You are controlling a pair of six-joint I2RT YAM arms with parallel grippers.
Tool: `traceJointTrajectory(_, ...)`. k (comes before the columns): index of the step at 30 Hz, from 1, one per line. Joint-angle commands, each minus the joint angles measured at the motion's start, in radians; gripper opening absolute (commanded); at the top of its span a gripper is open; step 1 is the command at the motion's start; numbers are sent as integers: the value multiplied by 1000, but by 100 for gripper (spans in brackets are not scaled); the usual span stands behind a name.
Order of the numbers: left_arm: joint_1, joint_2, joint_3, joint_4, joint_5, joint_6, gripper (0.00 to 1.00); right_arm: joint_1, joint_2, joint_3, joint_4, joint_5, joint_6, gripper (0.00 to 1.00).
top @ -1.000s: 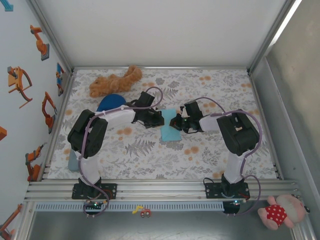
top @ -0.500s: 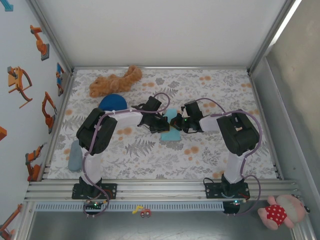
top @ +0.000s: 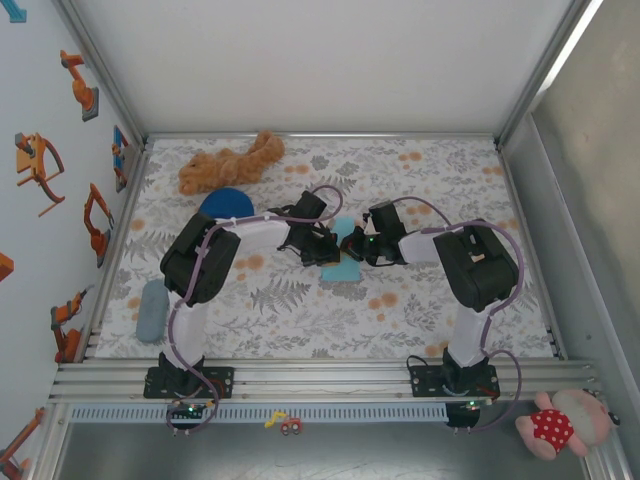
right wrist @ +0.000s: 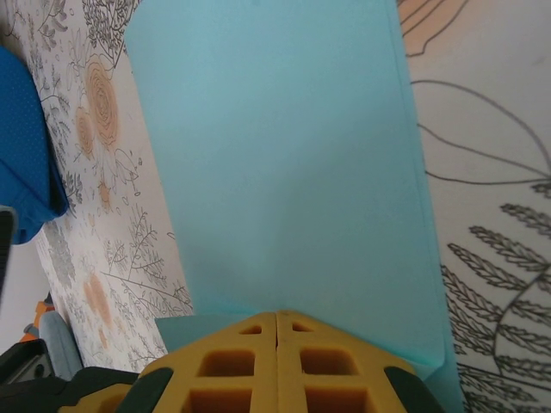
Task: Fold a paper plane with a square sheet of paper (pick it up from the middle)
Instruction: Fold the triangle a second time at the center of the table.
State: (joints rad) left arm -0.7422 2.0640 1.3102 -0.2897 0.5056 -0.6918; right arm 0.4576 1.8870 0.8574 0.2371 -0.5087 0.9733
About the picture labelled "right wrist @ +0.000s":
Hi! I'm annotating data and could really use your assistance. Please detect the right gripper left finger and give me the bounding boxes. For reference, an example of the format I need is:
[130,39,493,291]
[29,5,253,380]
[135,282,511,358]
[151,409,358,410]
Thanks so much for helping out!
[120,310,279,413]

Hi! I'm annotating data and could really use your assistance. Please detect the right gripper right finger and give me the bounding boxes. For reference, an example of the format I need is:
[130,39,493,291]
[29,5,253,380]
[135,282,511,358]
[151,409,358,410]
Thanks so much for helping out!
[277,309,447,413]

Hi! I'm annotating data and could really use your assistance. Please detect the light blue cloth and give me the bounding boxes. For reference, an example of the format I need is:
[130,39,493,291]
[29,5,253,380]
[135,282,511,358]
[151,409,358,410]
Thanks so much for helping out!
[124,0,468,413]

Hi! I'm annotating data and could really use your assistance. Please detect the grey-blue soft object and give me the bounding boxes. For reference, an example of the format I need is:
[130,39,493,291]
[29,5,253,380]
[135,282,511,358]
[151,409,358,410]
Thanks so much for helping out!
[36,311,83,382]

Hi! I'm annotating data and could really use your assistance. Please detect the blue fabric cap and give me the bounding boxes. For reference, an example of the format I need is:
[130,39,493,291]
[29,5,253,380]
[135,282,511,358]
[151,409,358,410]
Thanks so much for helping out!
[0,45,69,246]

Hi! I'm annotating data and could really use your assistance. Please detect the floral patterned table mat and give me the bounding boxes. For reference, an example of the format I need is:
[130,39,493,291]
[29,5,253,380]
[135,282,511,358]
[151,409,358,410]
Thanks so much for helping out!
[0,0,551,413]
■ ■ ■ ■ ■ ■ ■
Go through the entries above, and wherever a line holds the word "with", copy that line.

THE ANSWER:
You are controlling a pair of six-joint I2RT YAM arms with parallel grippers.
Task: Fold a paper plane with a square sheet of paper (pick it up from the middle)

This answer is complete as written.